_Required work_:
Your answer should be one number, the count of lines in the data that hold "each".

_Source material_:
____
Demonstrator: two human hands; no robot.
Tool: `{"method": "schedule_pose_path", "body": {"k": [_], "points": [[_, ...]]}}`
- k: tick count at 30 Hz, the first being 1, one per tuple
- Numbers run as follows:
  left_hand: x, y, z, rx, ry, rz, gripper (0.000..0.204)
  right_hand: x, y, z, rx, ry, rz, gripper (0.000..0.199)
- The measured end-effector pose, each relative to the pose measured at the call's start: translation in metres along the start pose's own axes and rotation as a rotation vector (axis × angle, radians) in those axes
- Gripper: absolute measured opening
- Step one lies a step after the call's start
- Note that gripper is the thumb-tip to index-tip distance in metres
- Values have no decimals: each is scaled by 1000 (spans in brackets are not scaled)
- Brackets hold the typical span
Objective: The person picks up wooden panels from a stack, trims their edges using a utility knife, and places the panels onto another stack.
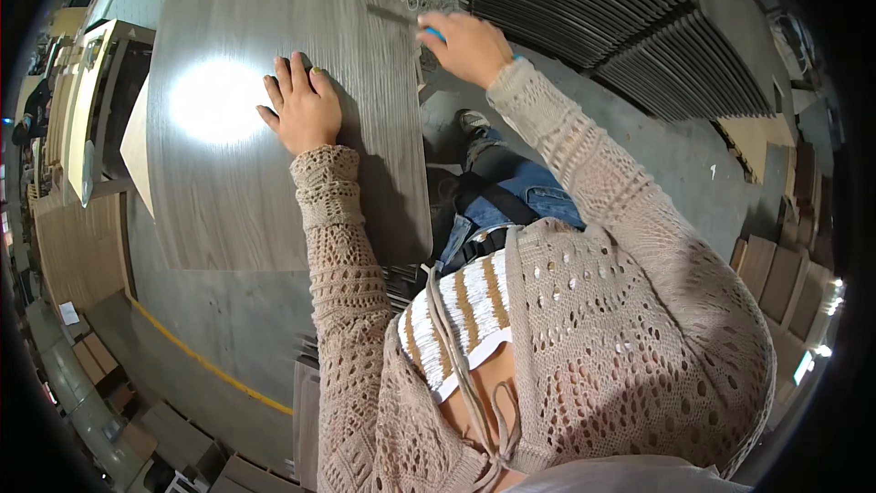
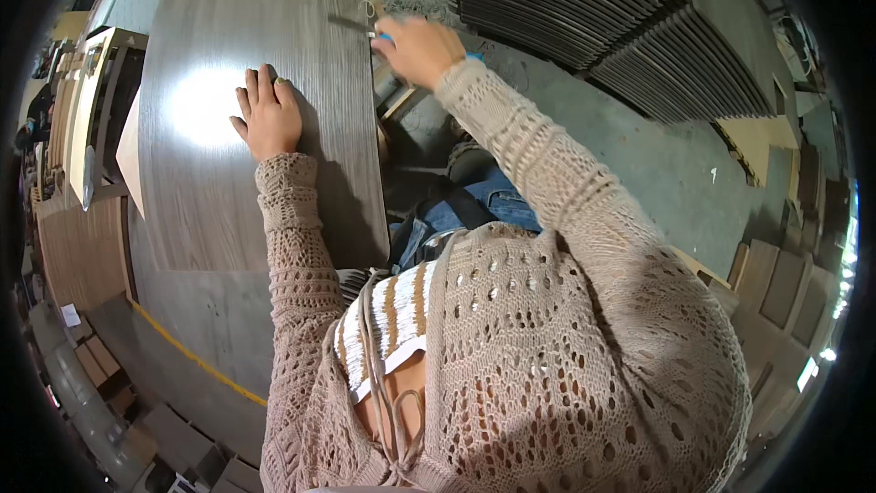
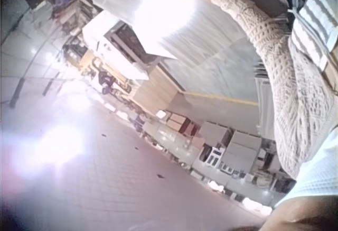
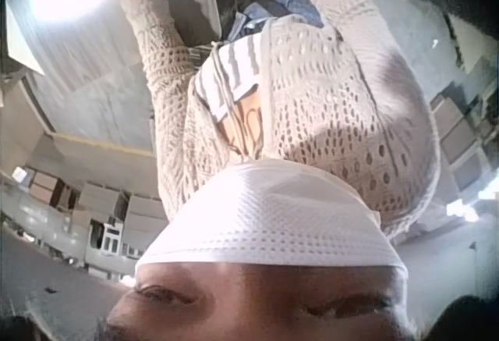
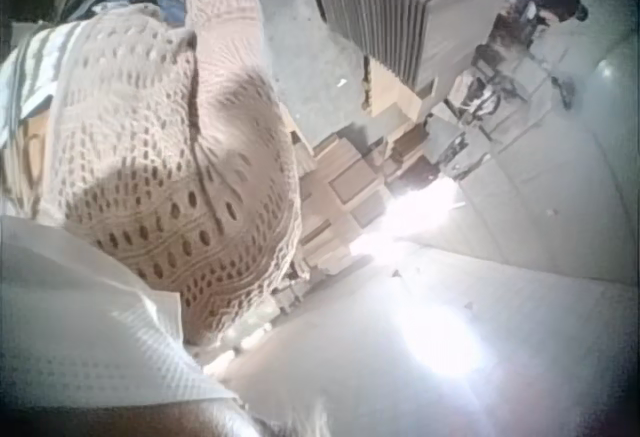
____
_Task output_:
2